Le projet de loi comprend cependant toute une série de garanties pour les cheminots transférés de la SNCF à une autre entreprise ferroviaire, notamment en cas de perte de contrat par l’opérateur historique. Ces transferts se feront « prioritairement au volontariat ». Sont aussi prévus, sans limite de durée, le maintien du niveau de rémunération au moment du transfert, du régime spécial de retraite, ainsi que la garantie de l’emploi pour ceux ayant été embauchés au statut et la conservation des « avantages » accordés par l’entreprise historique, comme les facilités de circulation ou l’accès aux médecins spécialisés.
L’objectif de cette réforme est double : il s’agit à la fois de créer les conditions d’une meilleure compétitivité pour l’opérateur historique dans le cadre de l’ouverture à la concurrence et de faire converger le statut des personnels de SNCF Mobilités avec ceux de ses futurs concurrents afin de ne pas créer de distorsions.
Il s’agit de mesures structurelles qui accompagnent classiquement l’ouverture à la concurrence de tous les secteurs ayant historiquement fait l’objet d’un monopole public et de telles mesures ont par exemple été prises pour EDF, La Poste ou encore France Télécom au moment de l’ouverture à la concurrence de ces marchés.
Le calendrier d’ouverture à la concurrence
S’agissant des services commerciaux, la directive 2016/2370 du 14 décembre 2016 dispose qu’« à compter du 1er janvier 2019, les entreprises ferroviaires disposent d’un droit d’accès à l’infrastructure, y compris aux infrastructures reliant les installations de service, dans des conditions équitables, non discriminatoires et transparentes ».
Le projet de loi prévoit qu’il sera possible de demander l’accès au réseau ferroviaire à compter du 1er janvier 2019 en vue d’une exploitation effective du réseau à compter du 12 décembre 2020. En effet, le processus de commande d’un sillon pour l’horaire de service de l’année N commence au début de l’année N- 2. Dans la mesure où le projet de loi permet de commander des sillons à partir du 1er janvier 2019, les premières liaisons concurrentes en open access pourront voir le jour durant l’horaire de service 2021, soit à partir du 12 décembre 2020.
S’agissant des services conventionnés, c’est-à-dire les services publics organisés par une « autorité organisatrice », comme c’est le cas des régions pour les TER, le quatrième paquet ferroviaire fixe un calendrier progressif mais impératif d’ouverture à la concurrence.
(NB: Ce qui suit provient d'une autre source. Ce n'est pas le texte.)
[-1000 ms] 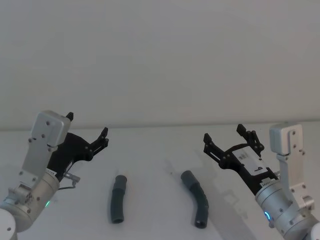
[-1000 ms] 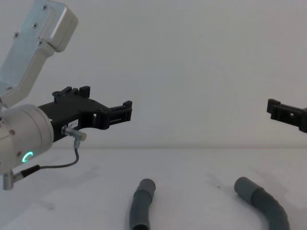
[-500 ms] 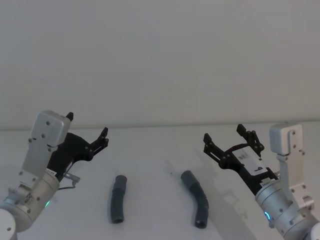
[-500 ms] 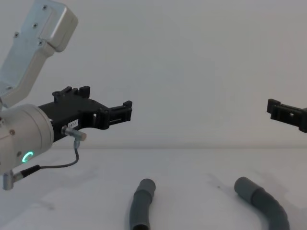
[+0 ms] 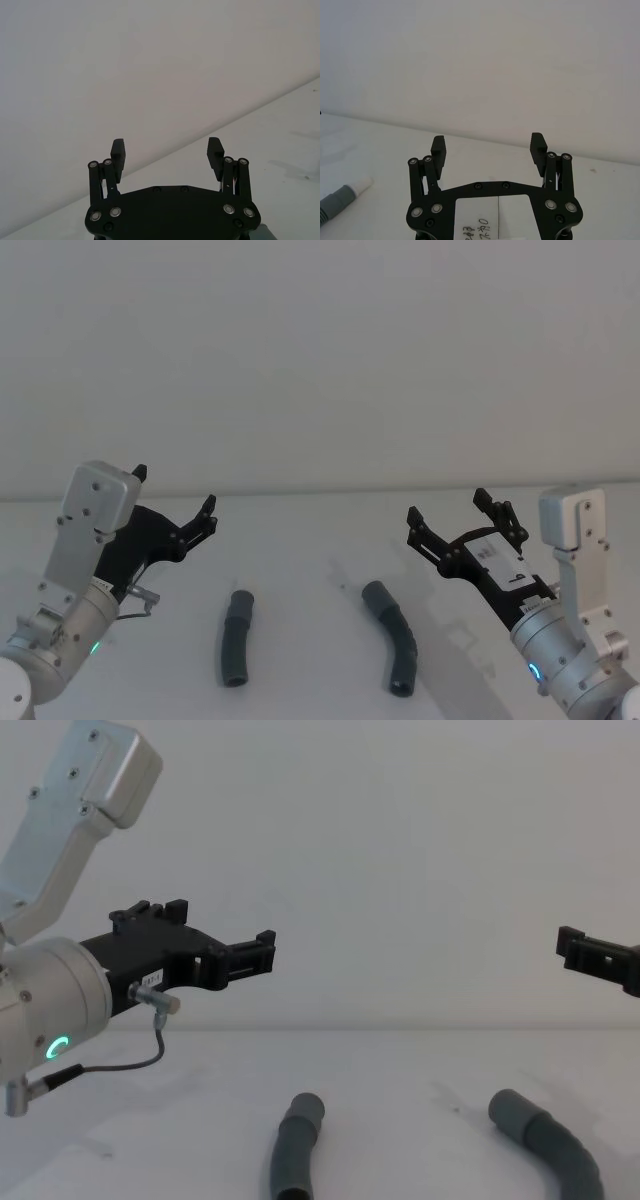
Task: Use both hands to pick up one end of the pipe from the table, align the ends, and insert them.
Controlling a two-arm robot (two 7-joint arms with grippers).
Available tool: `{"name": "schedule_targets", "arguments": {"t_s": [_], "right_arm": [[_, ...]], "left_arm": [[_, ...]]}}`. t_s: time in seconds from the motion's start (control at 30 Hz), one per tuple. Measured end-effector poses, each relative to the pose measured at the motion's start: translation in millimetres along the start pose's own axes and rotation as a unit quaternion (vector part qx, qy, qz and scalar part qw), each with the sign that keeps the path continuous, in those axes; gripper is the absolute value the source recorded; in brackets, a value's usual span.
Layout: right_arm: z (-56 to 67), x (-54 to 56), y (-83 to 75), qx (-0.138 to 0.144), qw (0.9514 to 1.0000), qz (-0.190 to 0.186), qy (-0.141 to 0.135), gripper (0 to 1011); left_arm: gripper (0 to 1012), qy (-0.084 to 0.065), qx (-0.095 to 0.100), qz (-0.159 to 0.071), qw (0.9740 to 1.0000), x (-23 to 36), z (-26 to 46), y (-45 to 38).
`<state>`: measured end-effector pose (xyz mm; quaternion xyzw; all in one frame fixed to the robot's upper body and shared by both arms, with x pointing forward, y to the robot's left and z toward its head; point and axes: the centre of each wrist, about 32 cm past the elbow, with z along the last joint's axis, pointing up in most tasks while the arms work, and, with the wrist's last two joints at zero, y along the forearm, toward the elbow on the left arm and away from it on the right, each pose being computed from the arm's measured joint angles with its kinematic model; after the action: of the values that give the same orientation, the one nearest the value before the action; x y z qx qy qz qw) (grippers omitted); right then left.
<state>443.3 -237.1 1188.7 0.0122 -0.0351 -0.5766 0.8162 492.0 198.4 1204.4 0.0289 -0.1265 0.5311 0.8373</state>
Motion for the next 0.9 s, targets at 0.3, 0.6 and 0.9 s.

Il ménage la faculté pour les autorités compétentes d’attribuer sans mise en concurrence leurs contrats de service public ferroviaire entre le 3 décembre 2019 et le 24 décembre 2023, cette possibilité n’étant plus autorisée à compter du 25 décembre 2023, date à laquelle l’attribution après mise en concurrence devient la règle, sous réserve de la mise en œuvre de certaines exceptions limitativement énoncées dans le règlement 1370/2007 du 23 octobre 2007, modifié (dit « règlement OSP »).
Le projet de loi prévoit, à compter du 25 décembre 2023, l’obligation, pour toutes les autorités compétentes, de procéder à l’attribution des contrats de service public après mise en concurrence, sauf dans les cas où le règlement OSP lui-même prévoit des dérogations. Par conséquent, à partir de cette date, l’ouverture à la concurrence deviendra la règle.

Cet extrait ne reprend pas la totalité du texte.